Please report how many lines below contain "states", writing nothing except the number.

_Items from a data source:_
%%
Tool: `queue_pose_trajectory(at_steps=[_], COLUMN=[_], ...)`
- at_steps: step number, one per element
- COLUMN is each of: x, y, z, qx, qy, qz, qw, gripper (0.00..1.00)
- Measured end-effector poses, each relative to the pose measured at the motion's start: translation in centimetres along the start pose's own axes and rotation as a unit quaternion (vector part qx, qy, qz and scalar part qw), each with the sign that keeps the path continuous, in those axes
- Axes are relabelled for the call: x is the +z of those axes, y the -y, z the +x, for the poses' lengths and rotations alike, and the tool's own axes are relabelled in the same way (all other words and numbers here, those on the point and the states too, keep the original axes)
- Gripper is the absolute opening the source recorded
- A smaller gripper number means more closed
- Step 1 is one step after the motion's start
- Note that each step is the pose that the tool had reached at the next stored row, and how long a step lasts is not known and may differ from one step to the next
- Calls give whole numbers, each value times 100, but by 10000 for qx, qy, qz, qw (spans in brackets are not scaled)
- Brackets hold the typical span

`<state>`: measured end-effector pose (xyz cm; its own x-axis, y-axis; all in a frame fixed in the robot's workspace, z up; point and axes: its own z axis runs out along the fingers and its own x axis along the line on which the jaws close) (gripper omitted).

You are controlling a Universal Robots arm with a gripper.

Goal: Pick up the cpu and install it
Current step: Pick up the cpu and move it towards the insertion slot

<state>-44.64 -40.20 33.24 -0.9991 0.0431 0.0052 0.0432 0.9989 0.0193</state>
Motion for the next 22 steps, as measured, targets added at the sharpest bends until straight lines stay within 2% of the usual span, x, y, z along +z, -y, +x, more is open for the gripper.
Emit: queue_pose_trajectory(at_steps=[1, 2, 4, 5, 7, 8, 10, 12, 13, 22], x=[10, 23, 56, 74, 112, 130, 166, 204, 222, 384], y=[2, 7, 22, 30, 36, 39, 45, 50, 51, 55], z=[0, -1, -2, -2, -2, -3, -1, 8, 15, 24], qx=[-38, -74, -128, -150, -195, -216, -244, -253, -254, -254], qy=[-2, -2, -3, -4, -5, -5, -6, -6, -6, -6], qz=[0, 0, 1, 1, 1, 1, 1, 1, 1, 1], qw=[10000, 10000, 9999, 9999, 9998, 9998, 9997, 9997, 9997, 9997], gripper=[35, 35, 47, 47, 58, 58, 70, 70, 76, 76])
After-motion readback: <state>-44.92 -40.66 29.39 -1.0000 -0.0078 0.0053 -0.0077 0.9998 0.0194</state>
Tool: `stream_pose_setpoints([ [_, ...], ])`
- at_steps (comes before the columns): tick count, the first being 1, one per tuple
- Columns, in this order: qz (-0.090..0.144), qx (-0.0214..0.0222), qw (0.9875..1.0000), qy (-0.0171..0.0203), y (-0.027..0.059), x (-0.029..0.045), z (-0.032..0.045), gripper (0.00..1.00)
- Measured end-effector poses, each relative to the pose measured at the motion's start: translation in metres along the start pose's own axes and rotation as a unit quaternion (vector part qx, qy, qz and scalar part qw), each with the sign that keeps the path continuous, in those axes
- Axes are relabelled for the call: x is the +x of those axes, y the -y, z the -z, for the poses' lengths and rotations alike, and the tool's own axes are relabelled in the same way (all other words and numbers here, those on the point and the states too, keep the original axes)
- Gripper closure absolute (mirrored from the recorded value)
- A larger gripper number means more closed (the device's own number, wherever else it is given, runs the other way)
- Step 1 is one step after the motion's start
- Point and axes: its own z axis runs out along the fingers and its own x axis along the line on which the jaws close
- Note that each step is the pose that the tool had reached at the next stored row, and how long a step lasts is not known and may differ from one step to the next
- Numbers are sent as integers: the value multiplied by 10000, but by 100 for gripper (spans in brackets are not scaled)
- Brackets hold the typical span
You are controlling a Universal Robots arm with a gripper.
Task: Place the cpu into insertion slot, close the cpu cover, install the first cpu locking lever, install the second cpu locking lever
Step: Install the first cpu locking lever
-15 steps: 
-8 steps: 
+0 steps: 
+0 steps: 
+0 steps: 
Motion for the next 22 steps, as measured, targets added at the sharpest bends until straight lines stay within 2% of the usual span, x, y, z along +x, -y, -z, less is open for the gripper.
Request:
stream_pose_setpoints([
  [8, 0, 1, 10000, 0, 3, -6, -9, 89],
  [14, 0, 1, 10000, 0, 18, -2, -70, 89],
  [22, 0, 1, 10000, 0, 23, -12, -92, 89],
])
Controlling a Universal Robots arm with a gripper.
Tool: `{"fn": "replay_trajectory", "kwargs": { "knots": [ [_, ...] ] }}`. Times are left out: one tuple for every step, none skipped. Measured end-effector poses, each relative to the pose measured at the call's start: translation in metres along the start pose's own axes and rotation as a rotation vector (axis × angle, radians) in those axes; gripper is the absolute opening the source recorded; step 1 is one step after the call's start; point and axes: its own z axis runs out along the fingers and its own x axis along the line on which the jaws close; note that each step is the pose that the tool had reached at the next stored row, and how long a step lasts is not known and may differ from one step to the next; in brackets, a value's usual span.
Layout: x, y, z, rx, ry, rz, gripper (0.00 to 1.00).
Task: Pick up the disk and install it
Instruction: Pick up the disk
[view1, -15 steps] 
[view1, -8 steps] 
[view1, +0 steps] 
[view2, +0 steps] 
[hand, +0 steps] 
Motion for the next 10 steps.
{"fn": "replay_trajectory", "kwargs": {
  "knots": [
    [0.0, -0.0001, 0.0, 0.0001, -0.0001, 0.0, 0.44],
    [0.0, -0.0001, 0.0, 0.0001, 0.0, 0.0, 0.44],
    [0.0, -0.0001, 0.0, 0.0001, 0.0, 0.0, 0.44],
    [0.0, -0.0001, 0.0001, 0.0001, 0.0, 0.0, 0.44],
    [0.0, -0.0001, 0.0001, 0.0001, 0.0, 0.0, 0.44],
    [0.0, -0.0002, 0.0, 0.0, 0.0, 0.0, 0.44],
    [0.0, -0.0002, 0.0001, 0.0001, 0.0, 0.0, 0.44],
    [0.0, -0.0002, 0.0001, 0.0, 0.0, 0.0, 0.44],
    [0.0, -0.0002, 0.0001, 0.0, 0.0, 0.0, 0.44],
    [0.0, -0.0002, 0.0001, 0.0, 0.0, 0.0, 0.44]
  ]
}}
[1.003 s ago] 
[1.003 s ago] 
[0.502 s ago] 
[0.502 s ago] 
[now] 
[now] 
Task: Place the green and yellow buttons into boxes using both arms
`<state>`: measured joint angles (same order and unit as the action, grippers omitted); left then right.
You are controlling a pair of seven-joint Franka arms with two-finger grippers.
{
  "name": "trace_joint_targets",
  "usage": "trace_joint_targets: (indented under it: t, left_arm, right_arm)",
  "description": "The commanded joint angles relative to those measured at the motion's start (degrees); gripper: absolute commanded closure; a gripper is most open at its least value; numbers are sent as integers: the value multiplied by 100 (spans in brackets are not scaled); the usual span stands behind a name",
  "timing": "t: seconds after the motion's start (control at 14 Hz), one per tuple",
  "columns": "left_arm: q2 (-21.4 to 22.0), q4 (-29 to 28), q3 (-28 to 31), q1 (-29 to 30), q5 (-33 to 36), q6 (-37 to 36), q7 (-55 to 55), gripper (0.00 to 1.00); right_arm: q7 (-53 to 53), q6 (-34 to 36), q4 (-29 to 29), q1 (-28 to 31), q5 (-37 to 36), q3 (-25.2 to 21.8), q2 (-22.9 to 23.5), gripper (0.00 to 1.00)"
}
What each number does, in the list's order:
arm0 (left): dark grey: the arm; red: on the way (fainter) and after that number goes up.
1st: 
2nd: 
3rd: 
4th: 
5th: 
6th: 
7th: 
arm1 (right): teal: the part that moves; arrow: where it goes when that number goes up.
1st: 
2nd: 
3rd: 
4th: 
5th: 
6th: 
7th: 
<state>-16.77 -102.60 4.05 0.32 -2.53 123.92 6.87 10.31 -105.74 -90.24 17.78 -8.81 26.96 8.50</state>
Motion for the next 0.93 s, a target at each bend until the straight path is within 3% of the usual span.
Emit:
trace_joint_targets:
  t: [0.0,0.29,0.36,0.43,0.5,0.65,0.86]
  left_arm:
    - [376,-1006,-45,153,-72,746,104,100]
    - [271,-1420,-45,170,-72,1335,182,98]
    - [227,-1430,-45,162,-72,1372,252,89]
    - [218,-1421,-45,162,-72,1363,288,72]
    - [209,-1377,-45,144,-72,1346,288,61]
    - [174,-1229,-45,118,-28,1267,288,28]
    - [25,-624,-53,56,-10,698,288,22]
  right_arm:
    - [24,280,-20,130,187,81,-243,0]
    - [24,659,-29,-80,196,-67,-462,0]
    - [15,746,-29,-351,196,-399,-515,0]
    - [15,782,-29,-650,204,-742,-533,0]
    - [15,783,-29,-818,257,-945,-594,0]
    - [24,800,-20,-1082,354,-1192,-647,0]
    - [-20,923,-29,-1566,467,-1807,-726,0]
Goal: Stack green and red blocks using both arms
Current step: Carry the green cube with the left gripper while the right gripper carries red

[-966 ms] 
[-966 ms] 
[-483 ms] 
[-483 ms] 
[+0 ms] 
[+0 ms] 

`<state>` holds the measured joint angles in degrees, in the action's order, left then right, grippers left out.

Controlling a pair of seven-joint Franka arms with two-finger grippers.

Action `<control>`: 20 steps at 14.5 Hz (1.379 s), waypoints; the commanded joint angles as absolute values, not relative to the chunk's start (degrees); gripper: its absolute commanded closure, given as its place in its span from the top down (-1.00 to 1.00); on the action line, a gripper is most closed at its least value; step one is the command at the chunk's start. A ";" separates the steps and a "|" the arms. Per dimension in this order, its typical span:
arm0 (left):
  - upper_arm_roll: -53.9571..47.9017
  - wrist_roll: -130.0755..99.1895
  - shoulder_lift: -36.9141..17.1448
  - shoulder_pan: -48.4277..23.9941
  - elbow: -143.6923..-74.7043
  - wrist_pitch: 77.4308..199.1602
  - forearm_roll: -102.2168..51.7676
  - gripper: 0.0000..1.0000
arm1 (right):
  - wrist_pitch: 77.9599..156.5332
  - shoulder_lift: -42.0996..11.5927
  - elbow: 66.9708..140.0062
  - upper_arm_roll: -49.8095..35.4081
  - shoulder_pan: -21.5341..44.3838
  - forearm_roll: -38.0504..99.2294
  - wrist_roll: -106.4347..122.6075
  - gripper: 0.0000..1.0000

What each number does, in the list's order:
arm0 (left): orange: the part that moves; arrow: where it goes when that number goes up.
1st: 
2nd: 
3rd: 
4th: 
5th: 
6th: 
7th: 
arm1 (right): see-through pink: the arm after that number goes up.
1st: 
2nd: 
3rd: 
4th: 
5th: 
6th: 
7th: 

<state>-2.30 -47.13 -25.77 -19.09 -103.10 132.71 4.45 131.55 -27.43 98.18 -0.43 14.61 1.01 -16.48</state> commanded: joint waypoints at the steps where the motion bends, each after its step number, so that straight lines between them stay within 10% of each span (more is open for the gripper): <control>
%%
_Solution:_
2